Part of her research involves becoming close with many families affected by NF1.
“One patient who has provided inspiration keeps in touch and has donated over 30 tumors to research,” Wallace says.
Wallace is one of the pioneers in NF1 research and has active collaborations with research labs throughout the United States and in Europe.
Much of her research with collaborator David Muir involves growing patient tumor cells in culture for experiments to better define treatment for NF1.
Currently, Wallace’s NF1 work involves examining whether steroid hormones affect cells involved in NF1 tumors.

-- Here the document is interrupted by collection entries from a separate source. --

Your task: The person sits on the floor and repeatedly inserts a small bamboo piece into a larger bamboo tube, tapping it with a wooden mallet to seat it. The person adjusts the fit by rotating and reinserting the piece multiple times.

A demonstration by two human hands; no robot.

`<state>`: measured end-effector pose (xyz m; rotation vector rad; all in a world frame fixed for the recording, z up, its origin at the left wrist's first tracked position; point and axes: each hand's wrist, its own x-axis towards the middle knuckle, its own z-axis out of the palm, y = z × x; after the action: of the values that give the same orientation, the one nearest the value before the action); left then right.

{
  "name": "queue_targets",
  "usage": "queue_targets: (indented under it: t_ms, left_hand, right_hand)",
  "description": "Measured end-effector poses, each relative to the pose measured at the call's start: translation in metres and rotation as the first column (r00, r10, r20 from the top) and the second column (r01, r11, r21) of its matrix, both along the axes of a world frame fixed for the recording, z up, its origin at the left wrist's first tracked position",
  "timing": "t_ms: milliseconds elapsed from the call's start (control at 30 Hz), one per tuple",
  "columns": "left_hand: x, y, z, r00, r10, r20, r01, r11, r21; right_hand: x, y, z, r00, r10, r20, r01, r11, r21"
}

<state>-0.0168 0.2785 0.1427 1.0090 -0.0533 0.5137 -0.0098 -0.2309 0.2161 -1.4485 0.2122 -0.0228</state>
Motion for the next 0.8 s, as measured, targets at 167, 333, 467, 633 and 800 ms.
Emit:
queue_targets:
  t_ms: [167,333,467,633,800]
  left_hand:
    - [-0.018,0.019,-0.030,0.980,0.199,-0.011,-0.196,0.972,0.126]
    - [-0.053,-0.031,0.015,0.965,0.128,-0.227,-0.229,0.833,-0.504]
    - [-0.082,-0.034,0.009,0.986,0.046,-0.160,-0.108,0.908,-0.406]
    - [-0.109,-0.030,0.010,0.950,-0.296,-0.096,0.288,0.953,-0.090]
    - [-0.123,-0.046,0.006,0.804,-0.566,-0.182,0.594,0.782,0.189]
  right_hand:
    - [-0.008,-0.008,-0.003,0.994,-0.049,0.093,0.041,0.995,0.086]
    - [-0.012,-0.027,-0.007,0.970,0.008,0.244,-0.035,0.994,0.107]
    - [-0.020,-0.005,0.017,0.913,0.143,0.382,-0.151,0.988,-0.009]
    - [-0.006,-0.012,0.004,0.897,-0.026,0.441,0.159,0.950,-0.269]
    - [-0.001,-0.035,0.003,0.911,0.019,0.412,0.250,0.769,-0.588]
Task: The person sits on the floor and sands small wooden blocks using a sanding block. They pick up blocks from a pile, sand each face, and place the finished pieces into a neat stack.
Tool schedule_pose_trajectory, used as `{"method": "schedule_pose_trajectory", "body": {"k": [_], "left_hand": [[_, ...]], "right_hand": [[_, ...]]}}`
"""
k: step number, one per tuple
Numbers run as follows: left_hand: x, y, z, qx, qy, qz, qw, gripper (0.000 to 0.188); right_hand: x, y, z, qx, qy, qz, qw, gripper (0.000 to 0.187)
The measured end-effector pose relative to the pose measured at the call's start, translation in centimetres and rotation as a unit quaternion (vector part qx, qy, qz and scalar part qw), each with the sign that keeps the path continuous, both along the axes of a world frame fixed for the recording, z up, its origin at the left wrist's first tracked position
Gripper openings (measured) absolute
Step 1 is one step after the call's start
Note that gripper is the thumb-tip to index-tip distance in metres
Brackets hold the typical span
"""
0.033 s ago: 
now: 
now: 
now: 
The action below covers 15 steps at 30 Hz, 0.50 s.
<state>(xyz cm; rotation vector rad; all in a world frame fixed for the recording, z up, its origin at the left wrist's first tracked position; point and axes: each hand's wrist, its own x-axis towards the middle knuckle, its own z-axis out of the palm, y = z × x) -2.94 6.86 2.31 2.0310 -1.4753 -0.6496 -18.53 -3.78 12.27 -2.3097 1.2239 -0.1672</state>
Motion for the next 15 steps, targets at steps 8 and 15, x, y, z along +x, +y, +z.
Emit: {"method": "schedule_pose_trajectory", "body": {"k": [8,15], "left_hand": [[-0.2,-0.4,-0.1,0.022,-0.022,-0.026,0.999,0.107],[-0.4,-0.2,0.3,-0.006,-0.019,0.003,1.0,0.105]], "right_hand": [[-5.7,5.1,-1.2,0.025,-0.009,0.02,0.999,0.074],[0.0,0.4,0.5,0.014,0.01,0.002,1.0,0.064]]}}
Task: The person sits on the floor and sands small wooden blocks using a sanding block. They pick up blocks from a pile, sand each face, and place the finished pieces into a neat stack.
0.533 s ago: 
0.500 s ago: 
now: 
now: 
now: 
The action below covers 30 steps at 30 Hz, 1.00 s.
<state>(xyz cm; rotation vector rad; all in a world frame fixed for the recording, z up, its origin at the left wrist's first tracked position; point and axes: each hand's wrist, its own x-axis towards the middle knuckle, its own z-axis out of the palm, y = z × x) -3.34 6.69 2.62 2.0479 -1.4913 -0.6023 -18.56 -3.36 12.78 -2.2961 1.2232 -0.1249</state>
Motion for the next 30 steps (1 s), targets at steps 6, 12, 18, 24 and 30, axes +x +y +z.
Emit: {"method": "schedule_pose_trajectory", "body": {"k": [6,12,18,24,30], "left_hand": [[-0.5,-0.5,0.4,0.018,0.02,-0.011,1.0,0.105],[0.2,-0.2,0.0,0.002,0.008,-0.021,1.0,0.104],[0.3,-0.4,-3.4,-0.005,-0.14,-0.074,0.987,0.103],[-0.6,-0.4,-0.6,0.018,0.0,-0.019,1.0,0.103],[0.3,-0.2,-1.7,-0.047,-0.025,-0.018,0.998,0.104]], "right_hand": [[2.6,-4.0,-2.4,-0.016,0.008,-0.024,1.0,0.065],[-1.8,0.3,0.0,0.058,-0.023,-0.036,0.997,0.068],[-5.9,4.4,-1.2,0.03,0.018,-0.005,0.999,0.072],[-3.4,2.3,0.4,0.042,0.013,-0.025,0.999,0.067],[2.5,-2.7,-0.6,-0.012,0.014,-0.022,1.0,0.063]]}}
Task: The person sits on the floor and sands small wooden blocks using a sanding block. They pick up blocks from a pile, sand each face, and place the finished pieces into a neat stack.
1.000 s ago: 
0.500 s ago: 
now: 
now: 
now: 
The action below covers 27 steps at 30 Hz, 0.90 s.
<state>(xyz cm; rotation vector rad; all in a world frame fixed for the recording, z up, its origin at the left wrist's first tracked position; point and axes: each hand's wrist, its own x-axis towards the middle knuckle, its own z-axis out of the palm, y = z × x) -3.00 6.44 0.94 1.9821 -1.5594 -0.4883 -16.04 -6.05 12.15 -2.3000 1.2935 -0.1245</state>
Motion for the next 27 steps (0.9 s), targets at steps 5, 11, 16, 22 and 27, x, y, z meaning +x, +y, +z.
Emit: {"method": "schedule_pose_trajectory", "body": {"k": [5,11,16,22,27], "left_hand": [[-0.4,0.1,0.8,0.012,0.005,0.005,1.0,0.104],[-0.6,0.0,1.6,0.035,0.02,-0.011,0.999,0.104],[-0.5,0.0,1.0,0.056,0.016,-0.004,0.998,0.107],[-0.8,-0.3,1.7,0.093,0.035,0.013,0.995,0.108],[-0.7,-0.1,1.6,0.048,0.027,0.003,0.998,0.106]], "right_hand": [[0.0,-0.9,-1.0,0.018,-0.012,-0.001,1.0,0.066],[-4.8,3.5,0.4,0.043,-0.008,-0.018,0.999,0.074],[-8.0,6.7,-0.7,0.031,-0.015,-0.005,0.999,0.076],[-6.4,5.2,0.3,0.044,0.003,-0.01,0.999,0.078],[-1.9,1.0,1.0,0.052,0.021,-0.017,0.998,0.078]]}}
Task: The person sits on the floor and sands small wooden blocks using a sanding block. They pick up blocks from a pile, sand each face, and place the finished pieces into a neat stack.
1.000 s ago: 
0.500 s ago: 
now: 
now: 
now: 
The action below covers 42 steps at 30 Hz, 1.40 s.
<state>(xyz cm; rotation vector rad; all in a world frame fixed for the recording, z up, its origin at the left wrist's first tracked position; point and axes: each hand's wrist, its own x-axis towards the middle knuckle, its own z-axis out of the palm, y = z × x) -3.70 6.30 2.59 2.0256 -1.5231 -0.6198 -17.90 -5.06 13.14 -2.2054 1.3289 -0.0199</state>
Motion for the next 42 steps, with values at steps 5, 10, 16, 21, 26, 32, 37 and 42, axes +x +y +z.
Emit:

“If you understand whether hormones can affect these cells, that can be a basis for improved therapy,” Wallace says. “There are no scientific data answering that question now and luckily we have the funding to find out.”
Other NF1 research involves characterizing gene mutations in NF1 tumors to better understand the genetic changes in tumor cells.
“This also leads to better understanding of why tumors develop, to help design rational therapies that stop tumor formation.” Wallace says.
Wallace also has pilot projects and collaborations in other areas related to understanding the genetic basis of medical conditions.